Technology or die

If you are not investing in your company’s future, you are allowing it to die.

When organizations commit to building dynamic infrastructure, leveraging agile and DevOps and embracing disruptive software, they integrate the past with the future faster than their competitors.

And the numbers are there to prove it.

Puppet, a software automation firm out of Portland, Oregon, has collected the largest body of DevOps research. In 2016, responses from more than 4,600 technical professionals around the globe found security issues are cut in half, deployment is 200 times faster and 25 percent less time is spent reworking infrastructure problems when organizations have high performing IT functions.

In many industries, we are seeing companies move toward becoming software-first organizations. Leaders are leveraging software for more than storing information; they are using it to deliver operational information across their entire business.

At our firm, we’ve experienced significant growth from non-traditional software companies (banking, insurance, publishing and manufacturing) that are seeking our expertise in digital transformation.

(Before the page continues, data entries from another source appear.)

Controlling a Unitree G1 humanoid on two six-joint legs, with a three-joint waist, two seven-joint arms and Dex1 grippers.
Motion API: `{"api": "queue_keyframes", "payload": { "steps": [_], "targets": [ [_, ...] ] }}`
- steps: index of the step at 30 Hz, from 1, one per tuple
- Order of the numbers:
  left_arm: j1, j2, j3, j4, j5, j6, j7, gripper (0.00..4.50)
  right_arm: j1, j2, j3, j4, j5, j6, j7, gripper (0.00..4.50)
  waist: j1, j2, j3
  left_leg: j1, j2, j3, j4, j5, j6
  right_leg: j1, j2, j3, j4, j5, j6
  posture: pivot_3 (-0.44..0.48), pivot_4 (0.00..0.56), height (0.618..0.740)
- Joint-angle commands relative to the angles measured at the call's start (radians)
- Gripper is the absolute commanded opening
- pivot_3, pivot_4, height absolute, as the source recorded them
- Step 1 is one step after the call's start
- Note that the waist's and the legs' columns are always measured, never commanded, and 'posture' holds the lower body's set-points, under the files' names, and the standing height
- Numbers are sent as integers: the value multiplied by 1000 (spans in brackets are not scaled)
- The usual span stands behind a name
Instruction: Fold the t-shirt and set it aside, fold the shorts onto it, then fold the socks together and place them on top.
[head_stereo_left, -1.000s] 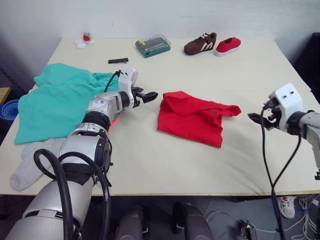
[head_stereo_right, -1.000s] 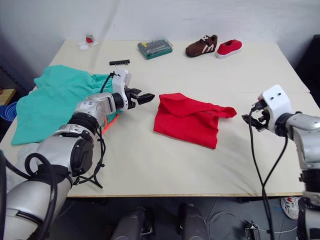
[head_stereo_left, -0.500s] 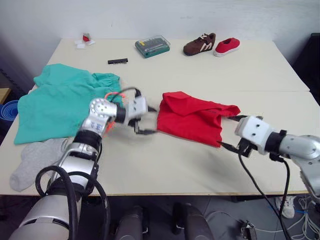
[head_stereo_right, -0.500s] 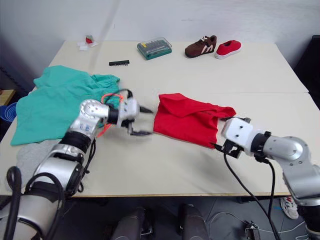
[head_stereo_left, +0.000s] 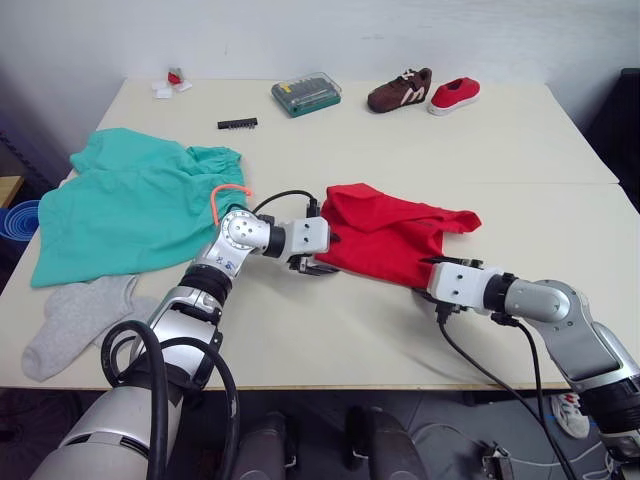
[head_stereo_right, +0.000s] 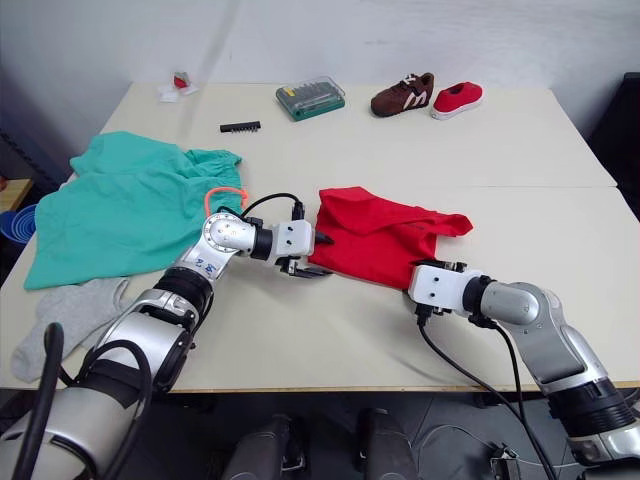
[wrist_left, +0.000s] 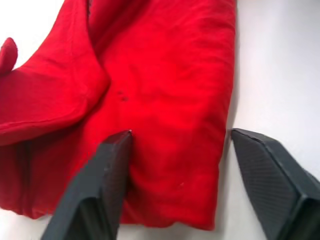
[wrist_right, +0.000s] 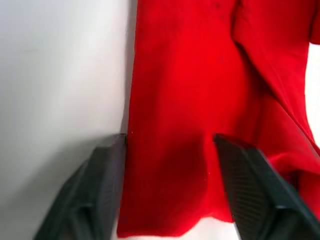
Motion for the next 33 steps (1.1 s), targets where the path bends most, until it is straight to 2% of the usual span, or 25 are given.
{"api": "queue_keyframes", "payload": {
  "steps": [1, 6, 7, 9, 12, 15, 21, 25, 28, 30, 33],
  "targets": [
    [-18, -11, 1, 10, -8, 18, -26, 2492, 8, 7, 2, 16, -23, -18, 2, 1936, 0, 0, 0, 0, 0, 0, 0, 0, 0, 0, 0, 0, 0, 0, 0, 0, 150, 740],
    [30, 10, 12, -73, -71, 52, -188, 955, 58, -4, -35, -48, 25, 1, 44, 209, -2, 0, 0, 0, 0, 0, 0, 0, 0, 0, 0, 0, 0, 0, 0, 0, 150, 740],
    [43, 17, 12, -97, -79, 57, -207, 638, 65, -6, -40, -56, 25, 3, 47, 0, -2, 0, 0, 0, 0, 0, 0, 0, 0, 0, 0, 0, 0, 0, 0, 0, 150, 740],
    [64, 28, 14, -139, -92, 74, -231, 16, 73, -6, -45, -64, 23, 4, 49, 0, -2, 0, 0, 0, 1, 0, 0, 0, 0, 0, 0, 0, 0, 0, 0, 0, 150, 740],
    [89, 49, 17, -190, -107, 101, -256, 16, 85, -7, -52, -80, 25, 6, 55, 0, -3, 0, 0, 0, 1, 0, 0, 0, 0, 0, 0, 0, 0, 0, 0, 0, 150, 740],
    [136, 87, 15, -287, -144, 154, -335, 16, 135, -21, -71, -160, 86, 21, 107, 0, -2, 0, 0, 0, 1, 0, 0, 0, 0, 0, 0, 0, 0, 0, 0, 0, 150, 740],
    [367, 242, 0, -701, -248, 347, -491, 16, 328, -70, -129, -402, 199, 87, 179, 0, -4, 1, -1, 0, 1, -2, -1, 0, -1, 0, 1, 4, 0, 0, -1, 0, 150, 740],
    [544, 328, 9, -950, -295, 466, -470, 16, 449, -65, -146, -506, 181, 107, 147, 0, -3, 1, -1, 1, 2, -3, -1, -1, -2, 2, 0, 8, 0, -1, -2, 0, 150, 740],
    [608, 358, 13, -1042, -312, 521, -439, 16, 489, -58, -150, -534, 171, 114, 128, 0, 1, 1, -1, 4, 1, -5, -1, -2, -1, 7, 0, 7, -2, -1, -2, 0, 150, 740],
    [637, 359, 11, -1060, -309, 539, -403, 16, 514, -47, -144, -545, 151, 111, 104, 0, 3, 2, -1, 9, 1, -8, -1, -5, -3, 14, 0, 4, -6, -1, -2, 0, 150, 740],
    [640, 333, -1, -1000, -272, 528, -326, 16, 542, -34, -136, -554, 130, 114, 78, 0, 6, 2, -2, 15, 2, -10, -3, -12, -4, 21, -1, 4, -10, -2, -3, 0, 150, 740]
  ]
}}
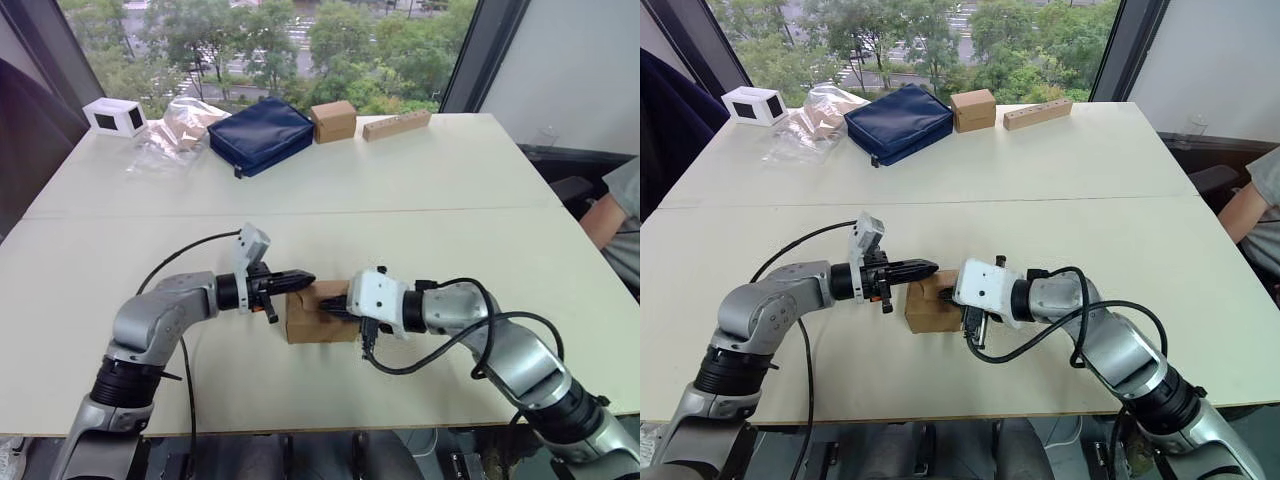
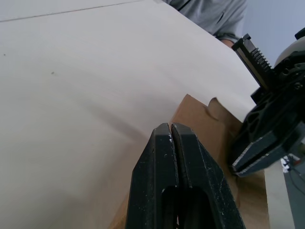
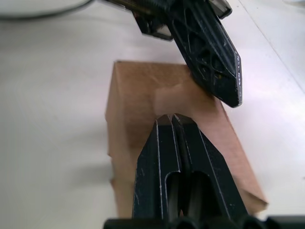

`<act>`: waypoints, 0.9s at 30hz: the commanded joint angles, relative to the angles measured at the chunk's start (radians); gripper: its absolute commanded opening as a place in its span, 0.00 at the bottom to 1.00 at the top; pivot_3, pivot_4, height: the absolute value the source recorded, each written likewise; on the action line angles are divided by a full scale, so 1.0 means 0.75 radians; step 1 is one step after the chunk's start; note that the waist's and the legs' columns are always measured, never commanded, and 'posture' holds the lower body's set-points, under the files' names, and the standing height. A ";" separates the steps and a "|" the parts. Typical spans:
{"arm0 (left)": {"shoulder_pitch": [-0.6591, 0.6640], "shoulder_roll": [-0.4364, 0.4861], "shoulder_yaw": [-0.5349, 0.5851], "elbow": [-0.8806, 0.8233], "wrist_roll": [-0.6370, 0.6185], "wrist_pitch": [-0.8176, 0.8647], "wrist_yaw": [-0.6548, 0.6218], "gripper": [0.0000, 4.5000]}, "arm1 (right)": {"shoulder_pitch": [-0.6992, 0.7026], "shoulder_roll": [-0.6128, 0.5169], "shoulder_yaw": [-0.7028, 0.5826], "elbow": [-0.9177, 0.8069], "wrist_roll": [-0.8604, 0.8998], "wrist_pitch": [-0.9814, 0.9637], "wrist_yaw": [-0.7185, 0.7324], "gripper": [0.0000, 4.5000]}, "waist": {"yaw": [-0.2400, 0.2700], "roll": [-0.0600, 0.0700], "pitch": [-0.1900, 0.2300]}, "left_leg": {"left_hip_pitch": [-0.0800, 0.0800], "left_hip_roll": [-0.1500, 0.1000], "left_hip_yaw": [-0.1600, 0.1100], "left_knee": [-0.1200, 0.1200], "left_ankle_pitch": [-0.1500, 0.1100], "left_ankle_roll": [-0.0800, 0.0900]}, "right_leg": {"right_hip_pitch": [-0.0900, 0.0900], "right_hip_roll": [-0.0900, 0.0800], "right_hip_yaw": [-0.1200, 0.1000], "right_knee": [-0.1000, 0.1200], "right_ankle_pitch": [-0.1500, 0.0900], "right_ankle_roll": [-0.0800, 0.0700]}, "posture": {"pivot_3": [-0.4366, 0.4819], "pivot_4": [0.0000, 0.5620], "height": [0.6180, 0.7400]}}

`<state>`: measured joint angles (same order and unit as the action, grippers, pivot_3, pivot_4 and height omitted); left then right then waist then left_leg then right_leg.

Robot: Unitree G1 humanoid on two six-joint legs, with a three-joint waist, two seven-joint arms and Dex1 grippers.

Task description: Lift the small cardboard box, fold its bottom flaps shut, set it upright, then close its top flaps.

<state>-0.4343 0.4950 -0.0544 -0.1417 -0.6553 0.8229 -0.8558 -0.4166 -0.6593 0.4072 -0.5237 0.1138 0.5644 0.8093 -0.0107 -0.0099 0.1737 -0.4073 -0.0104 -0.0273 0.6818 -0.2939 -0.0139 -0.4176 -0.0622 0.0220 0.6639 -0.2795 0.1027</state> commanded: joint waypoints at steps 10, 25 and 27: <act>-0.002 -0.003 0.041 -0.015 -0.032 -0.001 0.006 0.01 | 0.005 0.091 -0.135 -0.069 0.128 0.068 0.002 0.00 | -0.001 0.000 0.000 | 0.000 0.000 0.000 0.000 0.000 0.000 | 0.000 0.000 0.000 0.000 0.000 0.000 | 0.48 0.27 1.00; 0.055 0.012 0.072 -0.106 -0.075 0.051 0.036 0.01 | -0.008 0.046 -0.054 -0.082 0.085 0.079 0.025 0.00 | 0.000 0.000 0.000 | 0.000 0.000 0.000 0.000 0.000 0.000 | 0.000 0.000 0.000 0.000 0.000 0.000 | 0.48 0.27 1.00; 0.050 -0.003 0.084 -0.102 -0.086 0.066 0.054 0.01 | -0.006 0.040 -0.048 -0.080 0.075 0.073 0.029 0.00 | 0.000 0.000 0.000 | 0.000 0.000 0.000 0.000 0.000 0.000 | 0.000 0.000 0.000 0.000 0.000 0.000 | 0.48 0.27 1.00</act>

Organizations are desperately looking for consultants that provide real solutions. They want to be challenged. They want to identify opportunities to automate other pieces of their business.

We continue to push our team to lead our clients through the digital landscape. We know that infrastructure needs to sense requirements and adjust automatically. We know that websites need to deliver — seamlessly — updates to every corner of our clients’ businesses.

An experienced CIO understands the costs of too many engineers managing too many systems. But, as more and more legacy companies begin to transition to software-first companies and with technical leadership in short supply, vendors become imperative to a successful transformation. Vendors need to continue to drive this shift in the market and support clients in making the necessary changes to navigate the future.